Yesterday, a majority of the National Labor Relations Board (Board) – comprised of the Board’s Democrats – issued a decision holding that make-up artists, wig artists, and hairstylists were employees, not independent contractors, of The Atlanta Opera, Inc.  See The Atlanta Opera, Inc. and Make-Up Artists and Hair Stylists Union, Local 798, IATSE, Case 10-RC-276292.  Classifying the workers as employees means that they are covered by the National Labor Relations Act (NLRA) and, among other things, are eligible to unionize.

In making its determination, the Board overruled precedent in SuperShuttle DFW, Inc., 367 NLRB 75 (2019), which held that “entrepreneurial opportunity … has always been at the core of the common law test” to determine a worker’s status as an employee or independent contractor.  The Board held that this approach cannot be squared with Board precedent, common law, or Supreme Court precedent because it elevates a single factor as determinative in the employee versus independent contractor analysis, when “all of the incidents of the relationship must be assessed and weighed with no one factor being decisive.”  See NLRB v. United Insurance Co. of America, 390 U.S. 254, 258 (1968).

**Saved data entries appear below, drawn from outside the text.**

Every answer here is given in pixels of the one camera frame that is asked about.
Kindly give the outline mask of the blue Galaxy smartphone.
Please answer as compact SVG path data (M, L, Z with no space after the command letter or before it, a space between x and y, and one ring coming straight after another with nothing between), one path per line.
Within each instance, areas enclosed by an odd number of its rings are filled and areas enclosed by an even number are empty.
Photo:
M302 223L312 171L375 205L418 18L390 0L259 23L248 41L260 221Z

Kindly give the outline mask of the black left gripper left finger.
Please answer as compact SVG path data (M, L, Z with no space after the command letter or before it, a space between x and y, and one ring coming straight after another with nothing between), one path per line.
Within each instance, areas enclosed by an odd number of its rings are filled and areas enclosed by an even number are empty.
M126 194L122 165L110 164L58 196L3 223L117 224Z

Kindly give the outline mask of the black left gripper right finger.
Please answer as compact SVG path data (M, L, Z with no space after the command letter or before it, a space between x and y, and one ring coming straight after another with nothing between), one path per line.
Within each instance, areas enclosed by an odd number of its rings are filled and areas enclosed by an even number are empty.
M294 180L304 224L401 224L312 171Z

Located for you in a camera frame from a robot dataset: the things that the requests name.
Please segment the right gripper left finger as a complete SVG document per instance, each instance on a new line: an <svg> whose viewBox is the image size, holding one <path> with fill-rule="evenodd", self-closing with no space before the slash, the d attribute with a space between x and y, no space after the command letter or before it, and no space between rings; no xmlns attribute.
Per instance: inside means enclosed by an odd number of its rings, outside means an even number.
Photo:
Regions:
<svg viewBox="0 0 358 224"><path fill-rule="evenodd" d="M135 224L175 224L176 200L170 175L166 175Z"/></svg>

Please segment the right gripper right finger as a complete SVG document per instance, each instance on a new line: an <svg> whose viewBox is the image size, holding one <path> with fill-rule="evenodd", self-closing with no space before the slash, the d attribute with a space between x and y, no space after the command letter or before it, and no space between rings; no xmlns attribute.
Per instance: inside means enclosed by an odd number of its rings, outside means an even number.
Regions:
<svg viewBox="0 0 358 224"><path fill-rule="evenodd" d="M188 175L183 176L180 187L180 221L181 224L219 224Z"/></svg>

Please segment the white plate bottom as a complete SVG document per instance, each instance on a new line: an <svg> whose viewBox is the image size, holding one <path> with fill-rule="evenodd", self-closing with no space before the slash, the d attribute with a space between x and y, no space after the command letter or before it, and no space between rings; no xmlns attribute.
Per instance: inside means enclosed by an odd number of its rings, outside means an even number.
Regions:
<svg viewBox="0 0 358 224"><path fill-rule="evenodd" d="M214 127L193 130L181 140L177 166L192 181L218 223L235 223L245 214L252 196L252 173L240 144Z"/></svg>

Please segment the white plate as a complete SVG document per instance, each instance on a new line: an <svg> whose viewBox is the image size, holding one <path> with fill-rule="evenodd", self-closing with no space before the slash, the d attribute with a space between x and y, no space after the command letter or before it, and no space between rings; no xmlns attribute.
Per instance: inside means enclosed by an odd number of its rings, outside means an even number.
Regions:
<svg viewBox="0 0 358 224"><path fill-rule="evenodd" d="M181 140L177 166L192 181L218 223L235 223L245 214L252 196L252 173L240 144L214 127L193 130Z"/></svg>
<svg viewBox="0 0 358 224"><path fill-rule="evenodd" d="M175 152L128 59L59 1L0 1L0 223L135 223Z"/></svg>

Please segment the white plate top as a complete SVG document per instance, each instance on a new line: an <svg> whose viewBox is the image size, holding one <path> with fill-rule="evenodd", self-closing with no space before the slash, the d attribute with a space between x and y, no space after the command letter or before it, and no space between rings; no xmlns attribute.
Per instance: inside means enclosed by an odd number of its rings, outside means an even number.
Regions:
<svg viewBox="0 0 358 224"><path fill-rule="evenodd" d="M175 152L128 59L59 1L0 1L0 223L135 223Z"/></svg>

Instead, the Board reinstated and refined its approach in FedEx Home Delivery, 361 NLRB 610 (2014), where the Board held that the employee versus independent contractor analysis should be guided by the factors enumerated in the Restatement (Second) of Agency.  Those factors include:

  • the extent of control which, by the agreement, the master may exercise over the details of the work
  • whether or not the one employed is engaged in a distinct occupation or business
  • the kind of occupation, with reference to whether, in the locality, the work is usually done under the direction of the employer or by a specialist without supervision
  • the skill required in the particular occupation
  • whether the employer or the worker supplies the instrumentalities, tools, and the place of work for the person doing the work
  • the length of time for which the person is employed
  • the method of payment, whether by the time or by the job
  • whether or not the work is a part of the regular business of the employer
  • whether or not the parties believe they are creating the relation of master and servant
  • whether the principal is or is not in business

The Board then clarified that it also would ask “whether the evidence tends to show that a putative independent contractor is, in fact, rendering services as part of an independent business.”

Though all members of the Board ruled that The Atlanta Opera workers were employees, Republican Board member Marvin Kaplan dissented from the majority’s decision to overturn SuperShuttle – a decision of which Kaplan was a part – believing that it still “provides the most effective measure for determining the important issue of whether individuals should be considered employees.”

Kaplan further noted in his dissent that the Board’s return to the FedEx standard likely will not withstand judicial review.  We shall see.